##### Information provided
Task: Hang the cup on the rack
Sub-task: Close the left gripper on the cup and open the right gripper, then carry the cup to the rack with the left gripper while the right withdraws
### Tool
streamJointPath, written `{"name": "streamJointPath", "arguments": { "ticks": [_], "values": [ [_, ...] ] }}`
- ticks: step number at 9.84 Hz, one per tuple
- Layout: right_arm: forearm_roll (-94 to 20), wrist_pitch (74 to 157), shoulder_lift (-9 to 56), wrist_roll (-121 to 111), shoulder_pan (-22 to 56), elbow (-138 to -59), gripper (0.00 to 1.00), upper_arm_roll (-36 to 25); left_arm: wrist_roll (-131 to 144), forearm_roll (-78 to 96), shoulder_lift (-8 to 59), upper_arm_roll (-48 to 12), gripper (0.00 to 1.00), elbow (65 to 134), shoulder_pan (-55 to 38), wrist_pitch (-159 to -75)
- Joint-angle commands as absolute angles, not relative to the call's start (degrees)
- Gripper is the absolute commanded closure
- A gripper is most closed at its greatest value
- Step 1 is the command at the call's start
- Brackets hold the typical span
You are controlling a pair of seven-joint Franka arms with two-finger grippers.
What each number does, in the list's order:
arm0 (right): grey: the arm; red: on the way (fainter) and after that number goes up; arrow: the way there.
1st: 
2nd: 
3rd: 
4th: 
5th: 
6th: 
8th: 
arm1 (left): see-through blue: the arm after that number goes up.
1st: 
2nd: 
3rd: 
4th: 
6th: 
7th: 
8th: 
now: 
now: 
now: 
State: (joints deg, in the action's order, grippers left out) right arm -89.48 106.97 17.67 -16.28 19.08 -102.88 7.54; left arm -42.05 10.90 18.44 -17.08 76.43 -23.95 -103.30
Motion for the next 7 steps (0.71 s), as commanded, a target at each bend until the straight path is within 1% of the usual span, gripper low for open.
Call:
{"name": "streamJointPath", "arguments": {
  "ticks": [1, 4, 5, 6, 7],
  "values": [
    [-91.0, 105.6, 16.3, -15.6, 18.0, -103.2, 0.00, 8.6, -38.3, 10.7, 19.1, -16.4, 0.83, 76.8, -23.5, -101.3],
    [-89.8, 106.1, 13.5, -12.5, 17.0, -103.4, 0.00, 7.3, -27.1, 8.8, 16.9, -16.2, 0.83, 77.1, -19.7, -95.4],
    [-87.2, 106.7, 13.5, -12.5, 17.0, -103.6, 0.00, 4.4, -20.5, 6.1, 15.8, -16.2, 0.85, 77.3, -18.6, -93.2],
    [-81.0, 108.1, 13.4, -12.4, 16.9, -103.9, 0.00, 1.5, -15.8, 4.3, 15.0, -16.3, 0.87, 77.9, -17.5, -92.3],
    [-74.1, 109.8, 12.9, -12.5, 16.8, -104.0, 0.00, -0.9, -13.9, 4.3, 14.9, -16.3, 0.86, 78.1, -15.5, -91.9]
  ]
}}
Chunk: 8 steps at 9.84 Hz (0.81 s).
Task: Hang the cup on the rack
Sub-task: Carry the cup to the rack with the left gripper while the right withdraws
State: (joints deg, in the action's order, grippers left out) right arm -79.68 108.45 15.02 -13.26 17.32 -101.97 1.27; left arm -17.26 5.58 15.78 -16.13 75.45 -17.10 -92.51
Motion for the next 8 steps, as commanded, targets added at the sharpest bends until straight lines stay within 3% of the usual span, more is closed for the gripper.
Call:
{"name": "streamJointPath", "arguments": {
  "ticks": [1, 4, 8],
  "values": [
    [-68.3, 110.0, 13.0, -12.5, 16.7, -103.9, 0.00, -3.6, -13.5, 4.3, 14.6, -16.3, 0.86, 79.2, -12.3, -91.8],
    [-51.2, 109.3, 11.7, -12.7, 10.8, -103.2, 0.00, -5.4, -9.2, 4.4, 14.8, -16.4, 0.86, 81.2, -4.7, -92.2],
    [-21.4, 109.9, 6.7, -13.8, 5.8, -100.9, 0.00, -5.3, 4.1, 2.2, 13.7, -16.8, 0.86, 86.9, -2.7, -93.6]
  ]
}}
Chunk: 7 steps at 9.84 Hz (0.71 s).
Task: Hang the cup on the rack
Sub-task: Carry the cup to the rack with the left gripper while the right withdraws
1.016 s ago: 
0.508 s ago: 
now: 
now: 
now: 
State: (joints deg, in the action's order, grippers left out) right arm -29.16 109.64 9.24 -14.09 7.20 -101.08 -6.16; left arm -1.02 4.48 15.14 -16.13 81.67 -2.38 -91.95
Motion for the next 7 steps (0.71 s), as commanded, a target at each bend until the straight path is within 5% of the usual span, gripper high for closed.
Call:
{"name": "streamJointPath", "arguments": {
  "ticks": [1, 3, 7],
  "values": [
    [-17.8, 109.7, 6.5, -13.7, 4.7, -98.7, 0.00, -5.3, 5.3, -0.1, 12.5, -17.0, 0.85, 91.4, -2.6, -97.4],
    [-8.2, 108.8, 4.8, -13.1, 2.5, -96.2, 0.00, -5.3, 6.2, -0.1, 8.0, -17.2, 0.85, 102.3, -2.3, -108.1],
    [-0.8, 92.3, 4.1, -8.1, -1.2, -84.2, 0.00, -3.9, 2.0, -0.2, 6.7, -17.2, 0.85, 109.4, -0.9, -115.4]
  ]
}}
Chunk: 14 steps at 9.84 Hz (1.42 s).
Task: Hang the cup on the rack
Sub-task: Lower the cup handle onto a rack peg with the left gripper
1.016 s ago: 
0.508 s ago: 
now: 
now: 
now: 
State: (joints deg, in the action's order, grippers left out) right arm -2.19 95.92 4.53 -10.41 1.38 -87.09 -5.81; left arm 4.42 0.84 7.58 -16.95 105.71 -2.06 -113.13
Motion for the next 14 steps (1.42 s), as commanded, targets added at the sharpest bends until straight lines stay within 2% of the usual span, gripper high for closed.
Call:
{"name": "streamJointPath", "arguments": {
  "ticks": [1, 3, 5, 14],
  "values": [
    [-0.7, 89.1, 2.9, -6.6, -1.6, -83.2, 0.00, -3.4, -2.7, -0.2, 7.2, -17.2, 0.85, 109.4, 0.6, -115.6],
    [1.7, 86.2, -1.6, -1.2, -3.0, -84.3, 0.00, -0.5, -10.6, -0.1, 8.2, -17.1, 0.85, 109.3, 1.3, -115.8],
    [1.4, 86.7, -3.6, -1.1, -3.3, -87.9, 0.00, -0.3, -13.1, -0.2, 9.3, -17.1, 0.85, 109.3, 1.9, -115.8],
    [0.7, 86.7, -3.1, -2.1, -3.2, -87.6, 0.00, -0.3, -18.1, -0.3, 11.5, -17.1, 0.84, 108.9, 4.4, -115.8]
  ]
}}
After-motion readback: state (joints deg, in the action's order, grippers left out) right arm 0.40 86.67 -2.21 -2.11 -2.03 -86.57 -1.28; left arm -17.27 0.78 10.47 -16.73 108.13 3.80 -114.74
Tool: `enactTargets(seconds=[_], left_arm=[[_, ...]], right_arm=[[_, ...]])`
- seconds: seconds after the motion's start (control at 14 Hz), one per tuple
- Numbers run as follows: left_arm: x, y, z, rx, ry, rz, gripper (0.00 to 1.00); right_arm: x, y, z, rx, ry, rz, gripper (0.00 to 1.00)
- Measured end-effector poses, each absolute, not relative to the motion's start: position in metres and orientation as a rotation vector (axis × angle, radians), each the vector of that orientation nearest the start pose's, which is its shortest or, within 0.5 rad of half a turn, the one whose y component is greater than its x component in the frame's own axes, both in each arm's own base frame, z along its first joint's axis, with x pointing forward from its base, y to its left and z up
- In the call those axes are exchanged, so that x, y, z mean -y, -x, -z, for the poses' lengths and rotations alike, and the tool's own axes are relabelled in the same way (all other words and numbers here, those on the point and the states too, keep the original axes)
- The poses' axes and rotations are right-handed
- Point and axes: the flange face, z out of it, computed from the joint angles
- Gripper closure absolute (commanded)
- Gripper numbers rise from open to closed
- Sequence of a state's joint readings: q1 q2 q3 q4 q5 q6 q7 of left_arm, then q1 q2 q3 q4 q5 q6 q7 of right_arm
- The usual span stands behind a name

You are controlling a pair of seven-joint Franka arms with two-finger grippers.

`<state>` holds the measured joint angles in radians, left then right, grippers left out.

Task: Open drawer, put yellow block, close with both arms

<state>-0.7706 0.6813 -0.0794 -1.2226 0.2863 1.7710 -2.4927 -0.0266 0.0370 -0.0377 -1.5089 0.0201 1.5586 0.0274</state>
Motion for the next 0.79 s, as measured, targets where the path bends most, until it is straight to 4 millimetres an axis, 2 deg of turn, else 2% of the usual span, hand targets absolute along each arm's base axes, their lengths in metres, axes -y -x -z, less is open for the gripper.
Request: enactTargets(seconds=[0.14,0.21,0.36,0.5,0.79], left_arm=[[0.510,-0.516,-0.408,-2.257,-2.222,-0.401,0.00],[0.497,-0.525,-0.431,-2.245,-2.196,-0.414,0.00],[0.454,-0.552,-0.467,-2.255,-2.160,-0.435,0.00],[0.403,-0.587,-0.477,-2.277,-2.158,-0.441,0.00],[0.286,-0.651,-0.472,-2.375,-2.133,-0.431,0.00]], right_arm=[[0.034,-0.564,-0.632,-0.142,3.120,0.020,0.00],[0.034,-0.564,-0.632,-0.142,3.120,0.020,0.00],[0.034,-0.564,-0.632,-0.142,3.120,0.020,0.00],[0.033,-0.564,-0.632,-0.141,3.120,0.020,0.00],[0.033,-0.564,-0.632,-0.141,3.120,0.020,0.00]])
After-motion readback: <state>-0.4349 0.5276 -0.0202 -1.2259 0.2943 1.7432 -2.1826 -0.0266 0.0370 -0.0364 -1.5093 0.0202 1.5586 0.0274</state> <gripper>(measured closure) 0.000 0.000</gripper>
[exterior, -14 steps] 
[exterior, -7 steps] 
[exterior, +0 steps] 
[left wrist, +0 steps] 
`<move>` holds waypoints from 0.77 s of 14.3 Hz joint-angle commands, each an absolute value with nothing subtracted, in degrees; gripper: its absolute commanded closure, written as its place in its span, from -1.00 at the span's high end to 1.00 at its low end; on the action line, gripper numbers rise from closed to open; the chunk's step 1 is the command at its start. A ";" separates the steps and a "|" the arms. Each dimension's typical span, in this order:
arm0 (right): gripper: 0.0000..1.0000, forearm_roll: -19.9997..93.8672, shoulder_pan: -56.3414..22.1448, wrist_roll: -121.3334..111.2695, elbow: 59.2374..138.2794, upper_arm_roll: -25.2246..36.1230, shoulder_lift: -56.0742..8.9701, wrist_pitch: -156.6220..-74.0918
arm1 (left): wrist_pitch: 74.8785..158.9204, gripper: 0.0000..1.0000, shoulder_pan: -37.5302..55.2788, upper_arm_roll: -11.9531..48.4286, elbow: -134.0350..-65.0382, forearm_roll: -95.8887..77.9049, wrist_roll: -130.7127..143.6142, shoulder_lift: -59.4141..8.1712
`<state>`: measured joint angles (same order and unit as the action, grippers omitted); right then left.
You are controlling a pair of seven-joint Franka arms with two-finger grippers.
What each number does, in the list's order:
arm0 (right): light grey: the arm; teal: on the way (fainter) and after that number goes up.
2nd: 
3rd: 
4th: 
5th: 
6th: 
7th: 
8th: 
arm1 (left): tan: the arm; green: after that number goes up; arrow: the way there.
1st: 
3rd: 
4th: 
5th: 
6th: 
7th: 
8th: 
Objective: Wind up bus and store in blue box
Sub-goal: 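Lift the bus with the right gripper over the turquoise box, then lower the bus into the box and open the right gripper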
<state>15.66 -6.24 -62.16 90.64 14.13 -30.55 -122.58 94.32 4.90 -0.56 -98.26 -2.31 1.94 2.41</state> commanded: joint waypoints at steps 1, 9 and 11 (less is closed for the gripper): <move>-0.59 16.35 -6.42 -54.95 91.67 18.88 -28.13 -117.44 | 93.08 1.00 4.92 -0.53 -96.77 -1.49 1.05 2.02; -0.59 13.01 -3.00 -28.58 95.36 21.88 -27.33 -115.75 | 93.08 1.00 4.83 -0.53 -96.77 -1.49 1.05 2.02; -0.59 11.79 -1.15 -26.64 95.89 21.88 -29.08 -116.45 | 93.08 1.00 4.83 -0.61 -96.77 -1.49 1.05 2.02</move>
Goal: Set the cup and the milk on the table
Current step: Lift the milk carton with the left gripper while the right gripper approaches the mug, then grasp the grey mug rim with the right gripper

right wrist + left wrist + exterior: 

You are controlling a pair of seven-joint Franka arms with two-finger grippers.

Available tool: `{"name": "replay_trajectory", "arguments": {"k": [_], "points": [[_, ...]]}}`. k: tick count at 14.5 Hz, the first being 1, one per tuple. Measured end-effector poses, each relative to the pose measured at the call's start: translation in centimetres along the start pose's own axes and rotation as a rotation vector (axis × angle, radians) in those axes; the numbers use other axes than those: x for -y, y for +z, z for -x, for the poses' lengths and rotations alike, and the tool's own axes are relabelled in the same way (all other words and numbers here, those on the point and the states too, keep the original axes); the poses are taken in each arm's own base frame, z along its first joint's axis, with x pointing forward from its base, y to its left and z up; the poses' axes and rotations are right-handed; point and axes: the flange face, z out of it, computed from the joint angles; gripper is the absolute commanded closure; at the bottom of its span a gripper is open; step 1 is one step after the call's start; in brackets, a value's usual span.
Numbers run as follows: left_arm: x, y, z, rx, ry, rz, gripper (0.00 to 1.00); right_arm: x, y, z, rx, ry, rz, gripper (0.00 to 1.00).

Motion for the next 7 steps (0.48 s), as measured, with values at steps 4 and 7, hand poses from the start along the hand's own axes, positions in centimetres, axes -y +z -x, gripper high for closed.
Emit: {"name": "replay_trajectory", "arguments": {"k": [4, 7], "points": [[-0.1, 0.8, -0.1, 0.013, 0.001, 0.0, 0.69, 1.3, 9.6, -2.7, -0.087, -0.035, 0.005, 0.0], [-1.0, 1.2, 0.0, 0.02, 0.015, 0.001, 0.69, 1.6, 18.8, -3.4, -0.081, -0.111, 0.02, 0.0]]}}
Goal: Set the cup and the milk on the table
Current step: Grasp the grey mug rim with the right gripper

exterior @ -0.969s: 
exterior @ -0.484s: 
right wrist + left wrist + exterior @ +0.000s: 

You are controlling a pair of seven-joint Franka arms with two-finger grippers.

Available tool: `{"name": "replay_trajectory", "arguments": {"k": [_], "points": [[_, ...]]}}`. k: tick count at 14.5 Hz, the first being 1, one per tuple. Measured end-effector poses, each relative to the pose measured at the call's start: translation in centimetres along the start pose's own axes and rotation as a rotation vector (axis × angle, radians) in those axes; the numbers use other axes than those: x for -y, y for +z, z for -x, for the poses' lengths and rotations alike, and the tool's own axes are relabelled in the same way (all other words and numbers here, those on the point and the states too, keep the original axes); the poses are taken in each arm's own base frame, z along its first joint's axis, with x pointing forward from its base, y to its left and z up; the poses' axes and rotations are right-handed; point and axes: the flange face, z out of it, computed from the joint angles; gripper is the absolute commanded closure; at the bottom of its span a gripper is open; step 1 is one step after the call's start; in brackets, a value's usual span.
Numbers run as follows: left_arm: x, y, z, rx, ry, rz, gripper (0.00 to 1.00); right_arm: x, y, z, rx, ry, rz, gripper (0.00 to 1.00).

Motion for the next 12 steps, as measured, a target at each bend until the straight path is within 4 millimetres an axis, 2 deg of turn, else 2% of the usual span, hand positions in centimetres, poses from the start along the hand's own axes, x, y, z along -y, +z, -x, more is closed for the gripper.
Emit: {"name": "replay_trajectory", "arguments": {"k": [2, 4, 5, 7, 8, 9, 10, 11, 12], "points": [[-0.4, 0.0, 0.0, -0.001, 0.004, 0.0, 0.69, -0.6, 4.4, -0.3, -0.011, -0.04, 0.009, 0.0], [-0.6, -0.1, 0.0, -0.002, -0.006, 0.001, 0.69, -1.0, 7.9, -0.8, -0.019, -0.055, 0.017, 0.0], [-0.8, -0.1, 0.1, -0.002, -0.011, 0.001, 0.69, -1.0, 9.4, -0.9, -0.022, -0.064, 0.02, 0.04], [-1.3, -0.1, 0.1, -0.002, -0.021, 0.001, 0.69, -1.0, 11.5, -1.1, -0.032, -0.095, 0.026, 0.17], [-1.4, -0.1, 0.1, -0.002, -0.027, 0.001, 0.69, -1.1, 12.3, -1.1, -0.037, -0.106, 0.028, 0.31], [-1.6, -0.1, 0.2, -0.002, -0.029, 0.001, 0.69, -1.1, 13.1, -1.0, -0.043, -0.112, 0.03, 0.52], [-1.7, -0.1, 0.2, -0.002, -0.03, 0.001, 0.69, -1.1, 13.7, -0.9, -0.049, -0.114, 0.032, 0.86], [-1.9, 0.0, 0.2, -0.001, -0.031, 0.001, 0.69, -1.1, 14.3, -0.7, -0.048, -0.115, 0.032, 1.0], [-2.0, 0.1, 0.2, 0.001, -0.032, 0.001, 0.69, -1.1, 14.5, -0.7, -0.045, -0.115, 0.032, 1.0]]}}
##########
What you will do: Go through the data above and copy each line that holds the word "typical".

Response:
- Brackets hold the typical span
`<move>` holds waypoints from 0.77 s of 14.3 Hz joint-angle commands, each an absolute value with nothing subtracted, in degrees; gripper: its absolute commanded closure, written as its place in its span, from -1.00 at the span's high end to 1.00 at its low end; on the action line, gripper numbers rise from closed to open; the chunk's step 1 is the command at its start. A ";" separates the steps and a "|" the arms. Each dimension's typical span, in this order:

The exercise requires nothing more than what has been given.